▶ [What to do] Where in the material does the word "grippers" appear? Copy each line that has it.
|---|
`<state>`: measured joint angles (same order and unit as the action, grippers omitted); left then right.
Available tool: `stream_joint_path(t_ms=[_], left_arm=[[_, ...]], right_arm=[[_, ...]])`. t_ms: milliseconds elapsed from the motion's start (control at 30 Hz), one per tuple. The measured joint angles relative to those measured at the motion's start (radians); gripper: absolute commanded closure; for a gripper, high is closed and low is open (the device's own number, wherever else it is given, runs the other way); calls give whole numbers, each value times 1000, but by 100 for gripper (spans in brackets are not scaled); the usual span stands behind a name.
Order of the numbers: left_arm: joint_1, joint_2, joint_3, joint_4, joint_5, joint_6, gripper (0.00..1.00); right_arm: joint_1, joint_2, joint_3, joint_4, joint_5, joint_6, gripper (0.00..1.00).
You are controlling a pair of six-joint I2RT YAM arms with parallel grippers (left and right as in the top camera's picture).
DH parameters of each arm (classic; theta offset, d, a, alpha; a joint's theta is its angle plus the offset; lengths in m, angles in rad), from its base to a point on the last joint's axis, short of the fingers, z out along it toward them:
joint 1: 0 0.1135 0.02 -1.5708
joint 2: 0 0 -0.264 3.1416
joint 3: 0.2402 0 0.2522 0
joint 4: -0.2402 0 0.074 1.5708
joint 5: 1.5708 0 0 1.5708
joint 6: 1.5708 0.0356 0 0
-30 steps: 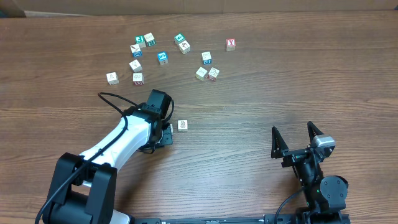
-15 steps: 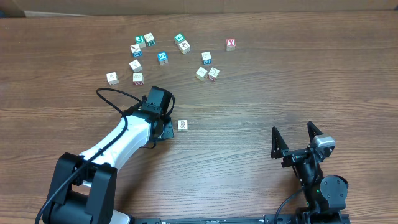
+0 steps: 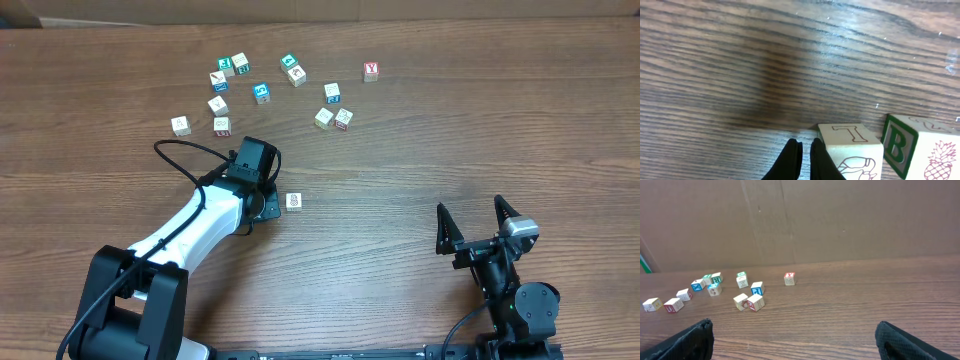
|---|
▶ [Solved problem]
`<state>`: measured joint angles (same order and unit as the action, grippers omitted); left then right.
You are controlling a pair of six-joint I2RT YAM arms with parallel grippers (left and right as in the top camera's picture).

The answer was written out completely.